## [Work to be completed]
From the records below, copy out exactly the lines from the one containing "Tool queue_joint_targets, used" to the one containing "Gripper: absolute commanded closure", both included. Add nothing else.

(Task data Opens)

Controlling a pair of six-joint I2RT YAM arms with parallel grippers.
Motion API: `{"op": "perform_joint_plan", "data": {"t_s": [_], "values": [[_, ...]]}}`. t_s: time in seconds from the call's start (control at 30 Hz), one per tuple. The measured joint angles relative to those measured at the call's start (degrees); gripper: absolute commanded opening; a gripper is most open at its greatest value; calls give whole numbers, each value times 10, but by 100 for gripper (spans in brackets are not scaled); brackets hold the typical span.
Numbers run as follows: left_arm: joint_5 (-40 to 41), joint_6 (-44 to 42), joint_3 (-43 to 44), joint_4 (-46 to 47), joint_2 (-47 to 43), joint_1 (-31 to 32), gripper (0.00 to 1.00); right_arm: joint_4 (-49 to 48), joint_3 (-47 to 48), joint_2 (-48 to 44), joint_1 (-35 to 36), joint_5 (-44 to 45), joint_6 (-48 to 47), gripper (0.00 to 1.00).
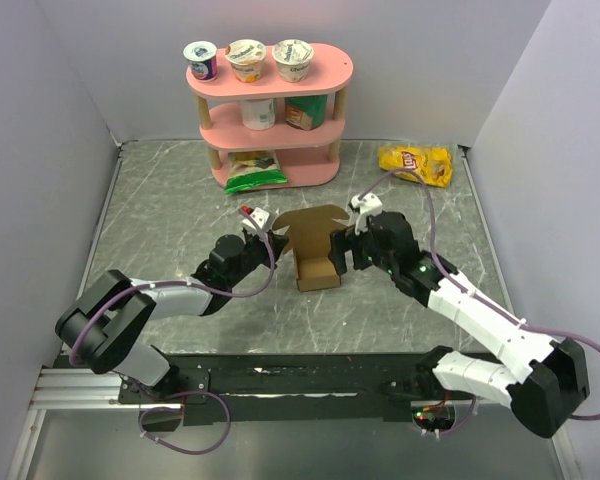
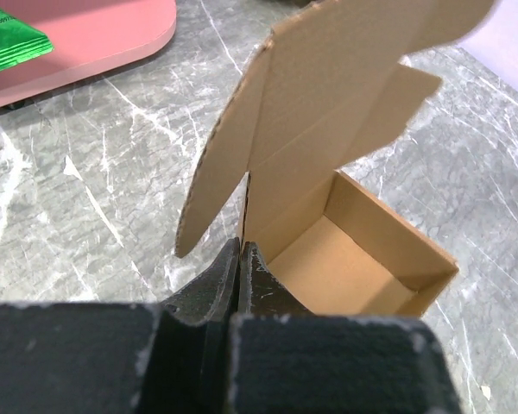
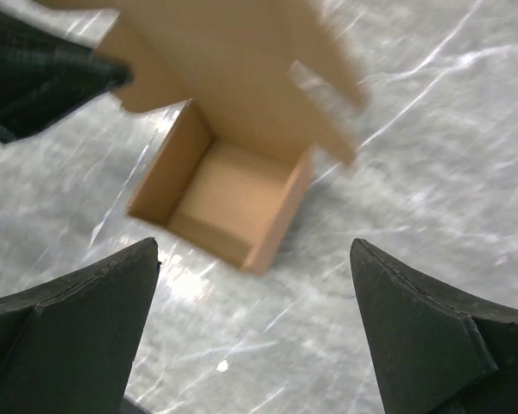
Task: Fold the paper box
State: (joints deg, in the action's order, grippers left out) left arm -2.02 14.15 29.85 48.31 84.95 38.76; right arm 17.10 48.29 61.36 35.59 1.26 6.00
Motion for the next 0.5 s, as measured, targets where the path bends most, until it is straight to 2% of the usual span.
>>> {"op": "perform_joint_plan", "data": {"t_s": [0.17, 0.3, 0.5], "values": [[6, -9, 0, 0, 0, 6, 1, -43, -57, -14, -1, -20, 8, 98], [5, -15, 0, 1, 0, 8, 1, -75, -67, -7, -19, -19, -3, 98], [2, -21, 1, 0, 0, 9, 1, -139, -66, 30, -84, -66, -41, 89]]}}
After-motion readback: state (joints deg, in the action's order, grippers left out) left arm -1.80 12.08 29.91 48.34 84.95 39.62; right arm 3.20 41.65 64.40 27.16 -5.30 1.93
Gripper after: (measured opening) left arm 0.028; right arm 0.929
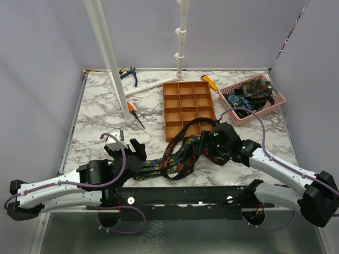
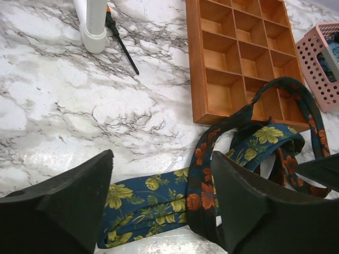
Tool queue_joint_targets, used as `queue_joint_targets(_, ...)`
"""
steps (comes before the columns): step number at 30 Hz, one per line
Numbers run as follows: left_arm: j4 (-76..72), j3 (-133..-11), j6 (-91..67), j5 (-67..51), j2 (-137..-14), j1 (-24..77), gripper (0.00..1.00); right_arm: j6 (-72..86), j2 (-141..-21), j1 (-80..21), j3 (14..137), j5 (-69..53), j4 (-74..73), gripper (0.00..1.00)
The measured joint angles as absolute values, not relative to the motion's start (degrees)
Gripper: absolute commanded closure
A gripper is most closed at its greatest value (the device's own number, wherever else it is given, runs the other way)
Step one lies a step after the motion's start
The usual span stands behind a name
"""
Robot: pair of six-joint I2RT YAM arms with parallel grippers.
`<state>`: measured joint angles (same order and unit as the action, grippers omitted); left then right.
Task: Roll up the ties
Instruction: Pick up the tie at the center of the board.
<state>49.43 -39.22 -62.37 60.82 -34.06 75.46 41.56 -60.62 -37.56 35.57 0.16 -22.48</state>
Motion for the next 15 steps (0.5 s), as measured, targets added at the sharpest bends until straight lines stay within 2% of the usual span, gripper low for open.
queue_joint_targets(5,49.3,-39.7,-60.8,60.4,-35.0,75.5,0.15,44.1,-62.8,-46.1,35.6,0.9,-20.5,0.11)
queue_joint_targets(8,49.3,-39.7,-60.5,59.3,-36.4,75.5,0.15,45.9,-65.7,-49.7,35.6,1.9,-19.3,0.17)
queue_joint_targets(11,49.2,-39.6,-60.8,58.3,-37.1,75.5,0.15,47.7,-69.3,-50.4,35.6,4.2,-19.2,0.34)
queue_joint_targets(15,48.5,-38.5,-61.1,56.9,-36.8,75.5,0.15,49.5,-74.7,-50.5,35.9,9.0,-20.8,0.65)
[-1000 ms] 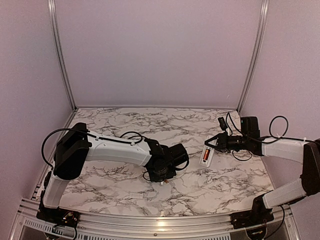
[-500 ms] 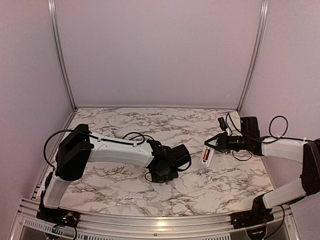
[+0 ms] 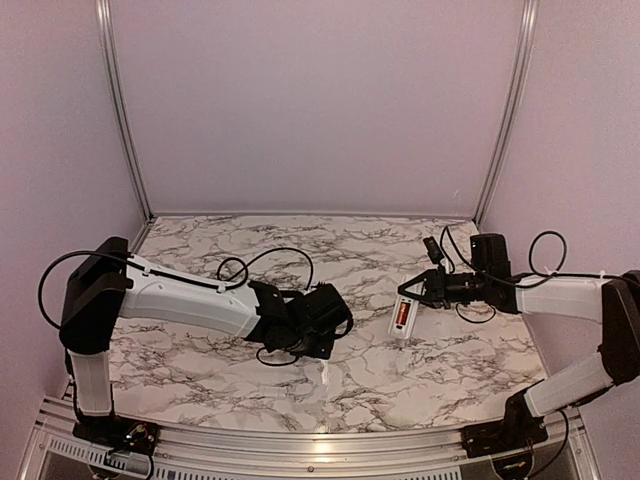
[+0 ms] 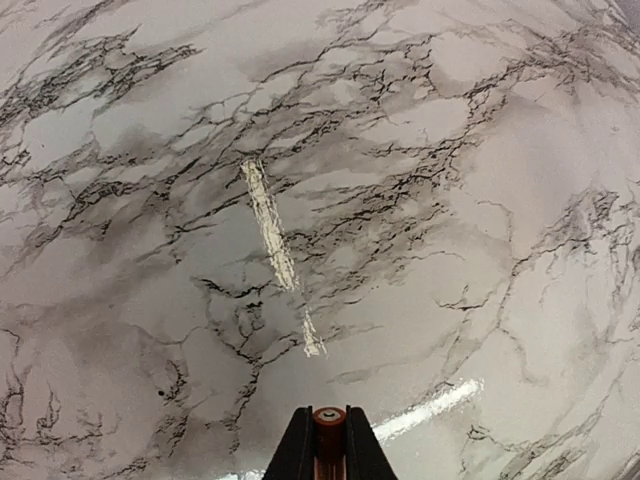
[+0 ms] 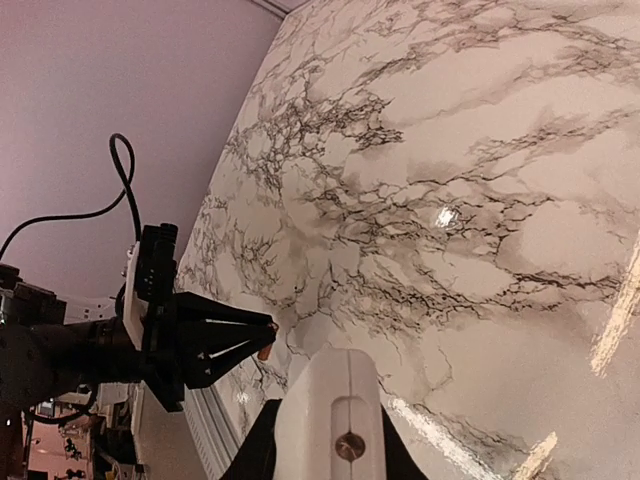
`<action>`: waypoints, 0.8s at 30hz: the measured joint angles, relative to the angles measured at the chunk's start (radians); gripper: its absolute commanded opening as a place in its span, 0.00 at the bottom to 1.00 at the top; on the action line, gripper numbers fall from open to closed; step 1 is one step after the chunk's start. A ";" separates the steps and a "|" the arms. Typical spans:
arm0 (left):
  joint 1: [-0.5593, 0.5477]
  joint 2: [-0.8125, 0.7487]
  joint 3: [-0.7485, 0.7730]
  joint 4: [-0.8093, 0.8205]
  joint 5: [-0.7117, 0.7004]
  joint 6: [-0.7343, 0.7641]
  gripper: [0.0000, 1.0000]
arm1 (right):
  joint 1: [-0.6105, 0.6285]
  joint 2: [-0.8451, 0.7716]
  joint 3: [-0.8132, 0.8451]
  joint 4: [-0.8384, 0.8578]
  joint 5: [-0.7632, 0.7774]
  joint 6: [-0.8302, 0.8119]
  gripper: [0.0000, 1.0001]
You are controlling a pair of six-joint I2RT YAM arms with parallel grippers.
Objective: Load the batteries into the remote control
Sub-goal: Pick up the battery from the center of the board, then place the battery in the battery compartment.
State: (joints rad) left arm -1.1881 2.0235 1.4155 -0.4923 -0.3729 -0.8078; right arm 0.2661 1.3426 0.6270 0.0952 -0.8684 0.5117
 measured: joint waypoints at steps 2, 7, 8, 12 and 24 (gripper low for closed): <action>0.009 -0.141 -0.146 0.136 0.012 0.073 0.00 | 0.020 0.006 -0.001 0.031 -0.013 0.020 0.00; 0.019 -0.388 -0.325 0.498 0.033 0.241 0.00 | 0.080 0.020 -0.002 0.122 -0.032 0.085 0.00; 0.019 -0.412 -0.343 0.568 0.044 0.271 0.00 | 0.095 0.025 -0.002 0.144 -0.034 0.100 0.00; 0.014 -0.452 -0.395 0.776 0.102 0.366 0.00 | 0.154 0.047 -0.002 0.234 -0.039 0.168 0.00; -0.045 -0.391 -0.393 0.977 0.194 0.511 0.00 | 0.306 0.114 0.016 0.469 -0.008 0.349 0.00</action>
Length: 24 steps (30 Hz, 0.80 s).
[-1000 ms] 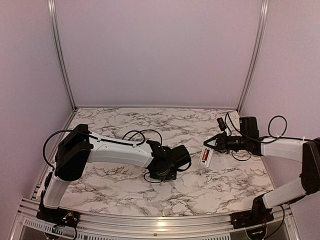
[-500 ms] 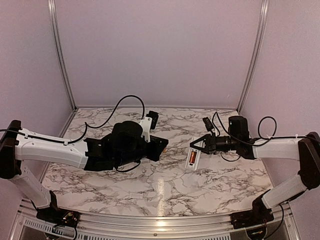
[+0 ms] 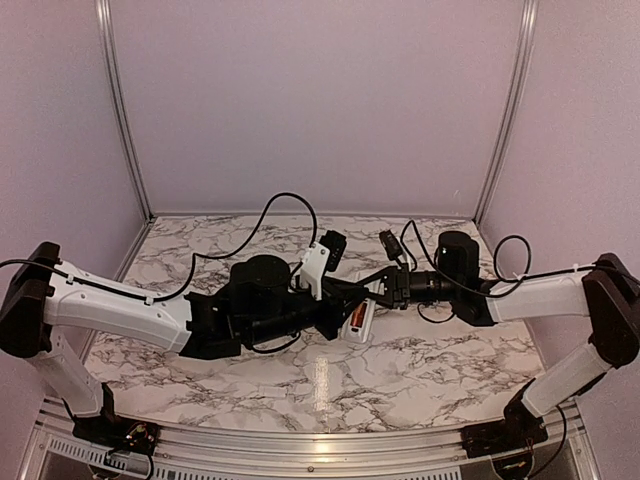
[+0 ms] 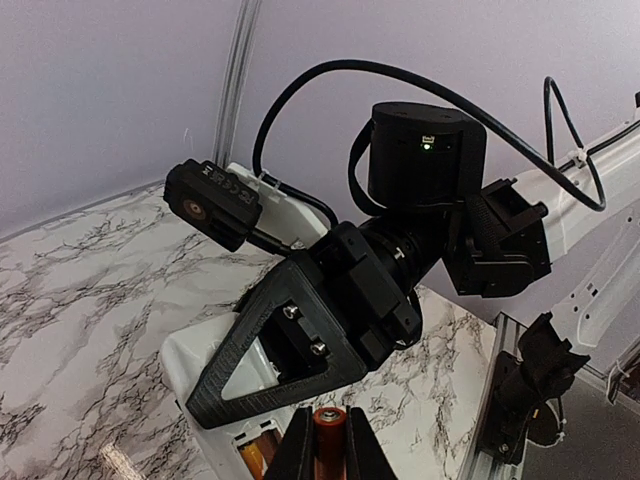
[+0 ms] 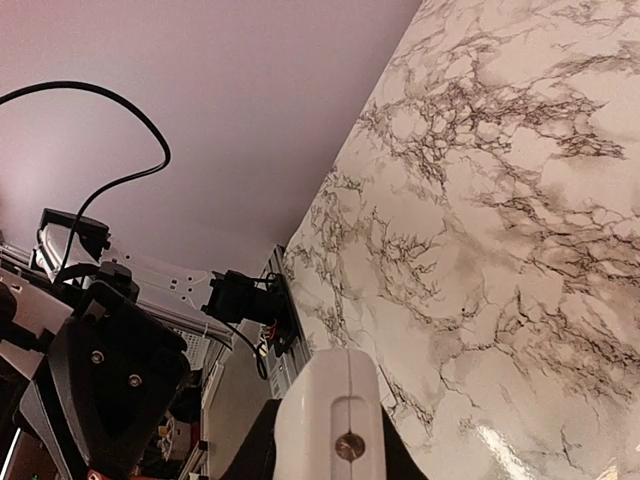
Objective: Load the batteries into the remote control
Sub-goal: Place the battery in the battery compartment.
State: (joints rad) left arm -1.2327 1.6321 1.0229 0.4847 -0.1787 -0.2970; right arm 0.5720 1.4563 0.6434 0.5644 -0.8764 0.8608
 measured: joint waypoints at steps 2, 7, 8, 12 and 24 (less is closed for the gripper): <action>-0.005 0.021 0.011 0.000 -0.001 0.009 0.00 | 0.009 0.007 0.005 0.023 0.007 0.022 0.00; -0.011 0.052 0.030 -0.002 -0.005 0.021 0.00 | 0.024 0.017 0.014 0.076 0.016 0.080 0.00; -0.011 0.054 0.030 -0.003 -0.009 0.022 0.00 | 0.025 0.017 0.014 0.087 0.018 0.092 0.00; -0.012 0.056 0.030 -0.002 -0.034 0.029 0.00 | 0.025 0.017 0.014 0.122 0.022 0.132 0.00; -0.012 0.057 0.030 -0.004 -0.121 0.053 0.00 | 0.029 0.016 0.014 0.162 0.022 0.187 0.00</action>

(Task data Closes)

## [Reply to the task]
Tool queue_joint_targets, used as `queue_joint_targets(_, ...)`
"""
steps (comes before the columns): step number at 30 Hz, one per line
Numbers run as follows: left_arm: j4 (-76..72), j3 (-133..-11), j6 (-91..67), j5 (-67..51), j2 (-137..-14), j1 (-24..77), gripper (0.00..1.00); right_arm: j6 (-72..86), j2 (-141..-21), j1 (-80..21), j3 (14..137), j5 (-69..53), j4 (-74..73), gripper (0.00..1.00)
The measured joint angles as absolute values, not relative to the motion's start (degrees)
Gripper: absolute commanded closure

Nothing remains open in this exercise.